Every year that we analyse the results of the Caribbean Secondary Education Certificate examination at my school, we find no significant difference in the performance of girls as against boys. When I am asked the reason for this, my response is, "if I knew, I would bottle it and sell it." This is because we have done several things and we continue to try others. This did not happen overnight and it is a continuous struggle.

Positions of authority

First, you have to start with the recruitment of teachers. When we had a female music teacher, mostly girls attended after-school music activities. As soon as we got a male teacher, the number of boys increased tremendously. This was a sign to me in my learning stage. Boys must see men in roles that they would like to be in when they become adults. No subject should be labelled female or male by students. The number of male teachers must be close to the number of female ones. Posts such as dean of discipline should be occupied by a male. The students need to see men in positions of authority, or else you become just another female nagging them. The young, male teacher needs to be monitored more than the young female teacher. The male teacher who is usually tardy in recording grades, preparing and monitoring papers for the examination process, needs to be counselled on the importance of these seemingly trivial exercises, in the same way you would counsel him on the importance of spending time with his children and not just providing the 'maintenance money'. All this must be done while educating female members of staff to understand the importance of the male in the classroom and why they should not 'nag' them out of the profession.

Second, the male students must feel special and worthwhile, especially in the co-educational classroom. They must be constantly praised for even minor achievements, because we must understand that the male ego needs this. We must allow boys to do what boys do and don't make everything that they do naturally an offence. Don't tell them not to play before your class because they are going to be sweaty and smell. Don't 'mash up' their little cricket game after school because their playing will inconvenience you. Allow them to reason with you and express themselves and feel that their opinion is important, without mentioning their weaknesses and shortcomings which are male related. Try not to nag them. They get enough of that at home from their mother. All this must be done at the same time we are telling the female students to play a part in encouraging the male student. Let them understand that it is in their interest to have men who they would want to marry.

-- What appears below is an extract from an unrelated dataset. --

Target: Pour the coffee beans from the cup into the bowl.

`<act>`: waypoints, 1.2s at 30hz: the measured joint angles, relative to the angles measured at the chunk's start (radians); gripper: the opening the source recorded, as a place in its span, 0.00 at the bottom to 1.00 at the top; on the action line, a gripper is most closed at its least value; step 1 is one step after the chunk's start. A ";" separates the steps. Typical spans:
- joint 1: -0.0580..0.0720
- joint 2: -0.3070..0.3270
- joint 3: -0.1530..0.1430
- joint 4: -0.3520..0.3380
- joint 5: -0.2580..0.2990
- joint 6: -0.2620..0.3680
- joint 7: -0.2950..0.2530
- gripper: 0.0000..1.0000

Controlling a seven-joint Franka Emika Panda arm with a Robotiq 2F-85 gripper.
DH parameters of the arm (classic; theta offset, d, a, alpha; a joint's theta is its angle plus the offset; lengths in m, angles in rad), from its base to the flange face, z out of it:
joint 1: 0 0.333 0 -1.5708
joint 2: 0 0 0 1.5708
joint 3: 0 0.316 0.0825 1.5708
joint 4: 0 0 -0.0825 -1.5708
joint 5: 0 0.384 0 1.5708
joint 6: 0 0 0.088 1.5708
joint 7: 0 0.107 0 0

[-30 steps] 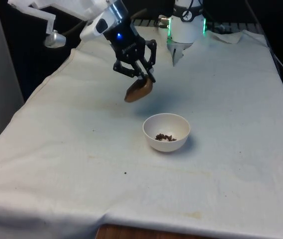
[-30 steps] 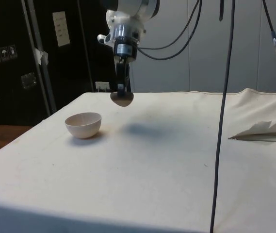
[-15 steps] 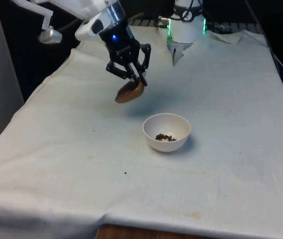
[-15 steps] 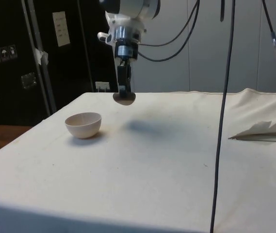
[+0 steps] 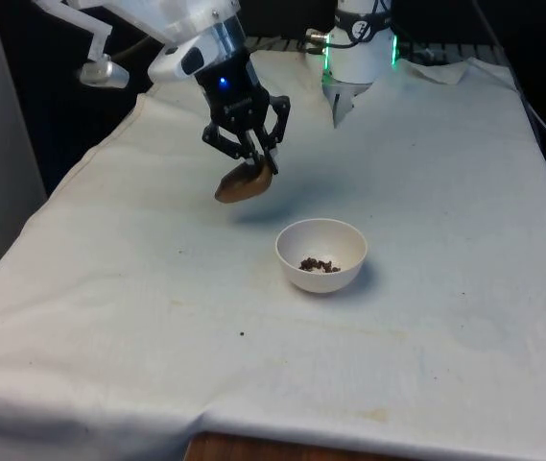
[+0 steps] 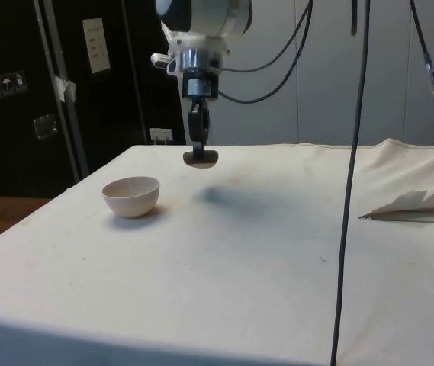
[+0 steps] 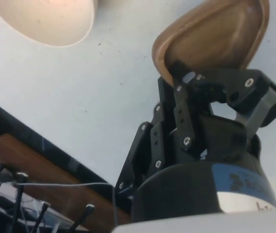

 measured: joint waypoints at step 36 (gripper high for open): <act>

These are some of the things that we have tried. I am sure if you ask the male students if they think the girls do better than the boys, especially at the senior level, most would tell you no.

I see where Mico is encouraging male students to attend. This is definitely a step in the right direction. In addition, I think there should be a course at teachers' colleges, 'Dealing with the male student in the co-educational classroom'. Education is a serious business. It must be discussed seriously.

Cynthia P. Cooke is the principal of Camperdown High School.